Dear All
I am trying to replicate a numerical application (not computed on R) from an
article. Using, ks.test() I computed the exact D value shown in the article
but the p-values I obtain are quite different from the one shown in the
article.
The tests are performed on a sample of 37 values (please see "[0] DATA"
below) for truncated Exponential, Pareto and truncated LogNormal (please see
"[1] FUNCTIONS" below). You can find below the commands I use to compute the
tests ("[2] COMMANDS") and the p-values presented in the article.
Can anyone explain the difference between these two set of p-values? Maybe
the explanation is linked to my second question: Can anyone confirm me that
p-values calculated in the Kolmogrov-Smirnov g-o-f are independent from the
family of the distribution assumed in H0?

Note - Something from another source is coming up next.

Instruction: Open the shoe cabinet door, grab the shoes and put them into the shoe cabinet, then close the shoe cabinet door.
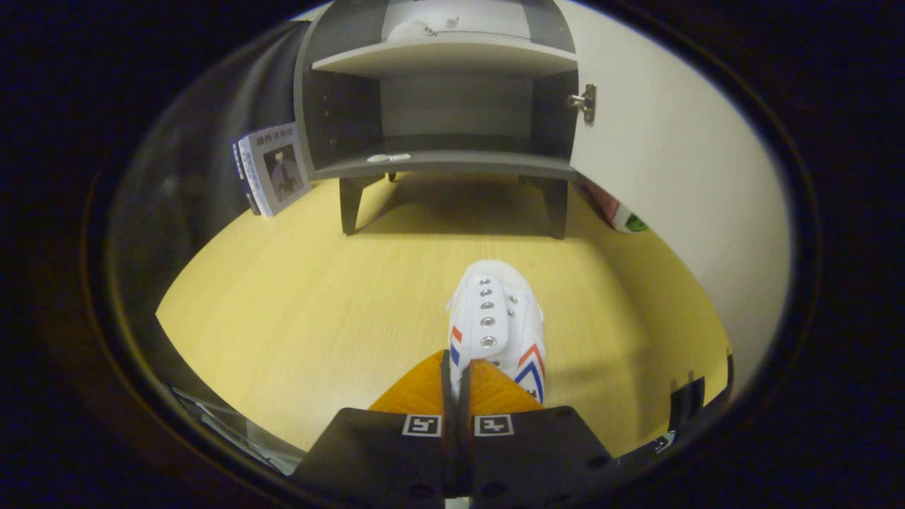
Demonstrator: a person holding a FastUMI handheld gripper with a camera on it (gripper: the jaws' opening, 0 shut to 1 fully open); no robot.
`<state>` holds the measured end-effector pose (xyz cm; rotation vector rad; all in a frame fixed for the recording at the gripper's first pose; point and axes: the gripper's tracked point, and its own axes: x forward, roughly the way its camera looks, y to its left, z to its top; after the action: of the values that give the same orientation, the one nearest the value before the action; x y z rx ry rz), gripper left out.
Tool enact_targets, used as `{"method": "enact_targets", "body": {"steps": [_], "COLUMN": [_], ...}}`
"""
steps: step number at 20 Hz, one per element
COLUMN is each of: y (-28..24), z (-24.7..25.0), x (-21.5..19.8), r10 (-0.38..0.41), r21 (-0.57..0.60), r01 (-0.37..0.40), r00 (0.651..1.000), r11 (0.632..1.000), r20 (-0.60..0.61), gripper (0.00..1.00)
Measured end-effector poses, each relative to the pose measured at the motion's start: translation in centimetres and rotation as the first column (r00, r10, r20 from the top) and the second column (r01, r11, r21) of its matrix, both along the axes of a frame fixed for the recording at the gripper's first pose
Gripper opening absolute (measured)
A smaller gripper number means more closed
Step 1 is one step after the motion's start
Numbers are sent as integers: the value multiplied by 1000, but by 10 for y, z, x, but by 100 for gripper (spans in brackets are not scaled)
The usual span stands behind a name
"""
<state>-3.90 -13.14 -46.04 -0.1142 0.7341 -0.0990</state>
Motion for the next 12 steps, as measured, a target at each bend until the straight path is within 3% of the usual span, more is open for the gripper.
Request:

Anderson-Darling test is also performed in the article. would anyone have
functions to calculate pvalues for exponential, lognormal, weibull, etc?
Many thanks for your help,
Franck Allaire
R 1.6.2
###############
# [0] DATA # truncation point is 30 i.e. all values are above 30
###############
39.7
582
439.9
47.1
83.9
41.2
893.1
192
106.2
216.7
1243.4
52.8
351.6
36.2
431.5
57.3
1602.1
822.2
260.1
58.7
6299.9
814.9
137.2
203.8
1263.5
53.7
1313
118.4
167.8
70.1
503.7
64.8
529.9
87.8
2465.4
317.9
2753.9
###############
# [1] FUNCTIONS
###############
#EXP
exptfit_function(x,b, plot.it = F, lty = 1){
if (mode(x) != "numeric")
stop("need numeric data")
x <- x[!is.na(x)]
x <- sort(x)
lambda <- length(x)/sum(x-b)
if(plot.it) { lines(x, dexpt(x, lambda = lambda, b = b), lty =
lty,col="red")}
result <- list(lambda = lambda, b = b)
class(result) <- "expt"
result}
dexpt<-function(x,lambda,b) dexp(x-b,rate=lambda)
pexpt<-function(x,lambda,b) pexp(x-b,rate=lambda)
qexpt<-function(p,lambda,b) qexp(p,rate=lambda)+b
rexpt<-function(n,lambda,b) rexp(n,rate=lambda)+b
#PARETO
paretofit<-function(x,b, plot.it = F, lty = 1){
x <- sort(x)
alpha <- length(x)/sum(log(x/b))
if(plot.it) { lines(x, dpareto(x, alpha = alpha, b = b), lty =
lty,col="red")}
result <- list(alpha = alpha, b = b)
class(result) <- "pareto"
result}
dpareto<-function(x, alpha,b) ifelse(x<b,0,alpha*(b^alpha)/(x^(alpha+1)))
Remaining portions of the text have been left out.